- Spanish: Moscas
- Directed by: Aritz Moreno
- Screenplay by: Javier Gullón
- Based on: Que de lejos parecen moscas by Kike Ferrari
- Produced by: Merry Colomer;
- Starring: Ernesto Alterio; Mara Bestelli; Tomás Pozzi; Claudio Rissi;
- Cinematography: Javier Aguirre Erauso
- Edited by: Raúl López
- Music by: Maite Arroitajauregi Mursego
- Production company: Morena Films;
- Distributed by: ViX
- Release date: 6 October 2023 (Sitges);
- Countries: Spain; Argentina;
- Language: Spanish

= Flies (2023 film) =

Flies (Moscas) is a 2023 black comedy thriller film directed by Aritz Moreno from a screenplay by Javier Gullón based on the novel by Kike Ferrari.

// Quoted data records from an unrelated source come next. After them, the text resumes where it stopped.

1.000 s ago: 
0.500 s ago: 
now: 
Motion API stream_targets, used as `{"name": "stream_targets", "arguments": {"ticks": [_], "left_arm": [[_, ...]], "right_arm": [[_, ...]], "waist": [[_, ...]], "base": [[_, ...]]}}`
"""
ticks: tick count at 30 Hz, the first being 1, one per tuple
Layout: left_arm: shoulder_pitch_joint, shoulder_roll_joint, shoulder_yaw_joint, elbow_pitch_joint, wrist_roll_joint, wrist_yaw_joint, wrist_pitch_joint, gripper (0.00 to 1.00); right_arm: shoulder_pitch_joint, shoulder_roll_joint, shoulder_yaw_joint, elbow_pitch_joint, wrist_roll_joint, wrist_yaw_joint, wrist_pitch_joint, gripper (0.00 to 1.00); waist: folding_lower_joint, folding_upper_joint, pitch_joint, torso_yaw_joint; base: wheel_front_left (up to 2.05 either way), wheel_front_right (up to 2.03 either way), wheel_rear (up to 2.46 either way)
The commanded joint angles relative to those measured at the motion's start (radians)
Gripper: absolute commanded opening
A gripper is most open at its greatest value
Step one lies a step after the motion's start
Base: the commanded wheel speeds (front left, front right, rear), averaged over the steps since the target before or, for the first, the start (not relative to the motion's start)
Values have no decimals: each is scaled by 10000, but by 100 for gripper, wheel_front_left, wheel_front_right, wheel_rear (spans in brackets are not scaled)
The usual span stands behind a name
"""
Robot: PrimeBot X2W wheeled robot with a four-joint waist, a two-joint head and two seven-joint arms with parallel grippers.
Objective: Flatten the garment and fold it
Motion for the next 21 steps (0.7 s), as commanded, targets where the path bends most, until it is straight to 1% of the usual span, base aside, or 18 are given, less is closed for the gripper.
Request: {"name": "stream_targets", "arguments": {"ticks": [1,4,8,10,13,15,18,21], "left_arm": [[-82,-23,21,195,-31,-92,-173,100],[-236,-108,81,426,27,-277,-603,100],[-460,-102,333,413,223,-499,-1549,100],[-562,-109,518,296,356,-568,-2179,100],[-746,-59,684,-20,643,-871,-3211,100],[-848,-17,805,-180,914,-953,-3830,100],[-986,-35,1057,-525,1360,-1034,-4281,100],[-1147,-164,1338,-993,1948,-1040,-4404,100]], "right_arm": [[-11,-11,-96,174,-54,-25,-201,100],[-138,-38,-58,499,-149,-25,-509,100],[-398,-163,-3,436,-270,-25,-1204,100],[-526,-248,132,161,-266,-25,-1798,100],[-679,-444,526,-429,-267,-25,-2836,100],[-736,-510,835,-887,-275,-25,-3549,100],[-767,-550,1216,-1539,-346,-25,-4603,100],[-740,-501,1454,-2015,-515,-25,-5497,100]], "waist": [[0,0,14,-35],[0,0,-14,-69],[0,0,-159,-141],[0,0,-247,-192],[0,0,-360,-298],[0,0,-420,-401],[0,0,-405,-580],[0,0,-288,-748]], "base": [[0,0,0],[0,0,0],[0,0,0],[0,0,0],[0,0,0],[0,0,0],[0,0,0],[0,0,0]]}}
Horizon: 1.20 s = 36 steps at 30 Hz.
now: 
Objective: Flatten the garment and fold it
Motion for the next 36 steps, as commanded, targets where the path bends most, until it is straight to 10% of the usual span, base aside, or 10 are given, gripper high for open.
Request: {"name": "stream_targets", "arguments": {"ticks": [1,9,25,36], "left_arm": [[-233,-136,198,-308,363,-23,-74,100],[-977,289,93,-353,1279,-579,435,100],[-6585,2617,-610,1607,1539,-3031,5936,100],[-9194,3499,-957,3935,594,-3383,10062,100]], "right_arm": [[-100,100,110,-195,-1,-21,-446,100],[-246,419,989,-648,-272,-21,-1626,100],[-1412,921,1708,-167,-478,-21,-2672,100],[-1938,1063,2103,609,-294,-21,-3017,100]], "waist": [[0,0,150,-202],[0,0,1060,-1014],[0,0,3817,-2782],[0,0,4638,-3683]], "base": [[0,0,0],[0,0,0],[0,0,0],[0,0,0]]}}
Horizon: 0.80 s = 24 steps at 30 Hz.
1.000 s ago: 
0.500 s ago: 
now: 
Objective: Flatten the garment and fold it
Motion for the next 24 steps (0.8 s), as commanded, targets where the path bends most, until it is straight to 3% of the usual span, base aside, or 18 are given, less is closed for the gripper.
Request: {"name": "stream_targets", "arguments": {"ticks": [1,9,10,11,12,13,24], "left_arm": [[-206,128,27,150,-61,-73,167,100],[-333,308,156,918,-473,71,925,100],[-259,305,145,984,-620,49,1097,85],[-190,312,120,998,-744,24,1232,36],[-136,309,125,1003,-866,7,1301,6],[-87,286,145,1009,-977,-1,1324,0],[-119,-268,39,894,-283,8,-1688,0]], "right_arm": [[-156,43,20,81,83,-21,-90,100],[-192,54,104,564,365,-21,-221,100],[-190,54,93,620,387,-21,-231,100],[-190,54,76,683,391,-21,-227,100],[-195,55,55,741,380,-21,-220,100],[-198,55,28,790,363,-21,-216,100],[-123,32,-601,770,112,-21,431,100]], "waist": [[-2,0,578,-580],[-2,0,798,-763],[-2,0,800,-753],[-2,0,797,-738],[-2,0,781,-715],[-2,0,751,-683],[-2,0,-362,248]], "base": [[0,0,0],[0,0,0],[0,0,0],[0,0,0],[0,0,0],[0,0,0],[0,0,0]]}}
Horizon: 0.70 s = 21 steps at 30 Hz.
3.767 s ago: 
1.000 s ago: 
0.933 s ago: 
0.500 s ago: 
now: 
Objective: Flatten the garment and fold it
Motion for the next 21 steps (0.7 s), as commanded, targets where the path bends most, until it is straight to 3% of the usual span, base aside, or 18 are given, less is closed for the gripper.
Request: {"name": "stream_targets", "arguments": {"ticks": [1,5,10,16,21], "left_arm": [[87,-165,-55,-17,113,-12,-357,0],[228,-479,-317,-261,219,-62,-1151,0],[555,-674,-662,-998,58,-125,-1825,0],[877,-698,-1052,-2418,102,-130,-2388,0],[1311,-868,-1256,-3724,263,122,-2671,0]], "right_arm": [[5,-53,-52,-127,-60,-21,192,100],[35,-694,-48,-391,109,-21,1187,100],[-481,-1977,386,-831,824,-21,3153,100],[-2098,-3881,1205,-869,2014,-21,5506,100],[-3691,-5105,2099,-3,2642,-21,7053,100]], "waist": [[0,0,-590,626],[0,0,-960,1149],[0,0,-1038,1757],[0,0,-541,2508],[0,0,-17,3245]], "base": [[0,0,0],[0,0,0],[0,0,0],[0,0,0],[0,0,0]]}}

It stars Ernesto Alterio.

== Plot ==
Set in Buenos Aires, the plot follows the plight of despicable businessman Luis Machi after finding a corpse in his car's trunk and his attempts of getting rid of the body.

== Production ==
The film is a Morena Films and Pensa&Rocca Spanish-Argentine co-production by Merry Colomer, Daniel Pensa, and Miguel Rocca. It was shot in Buenos Aires.

== Release ==
The film made it to the main competition programme of the 56th Sitges Film Festival, with a screening set for 6 October 2023. Its festival run also included a screening at the Brussels International Fantastic Film Festival (BIFFF) in April 2024.

== Reception ==
Miguel Ángel Romero of Cinemanía rated the film 4 out of 5 stars, declaring it "a major thriller through heart-stopping scenes that make the viewer jump out of the seat".

Alfonso Rivera of Cineuropa deemed the film to ultimately be "some entertainment with socially critical undertones", "because its visual pyrotechnics invite more jovial fun than thoughtful reflection".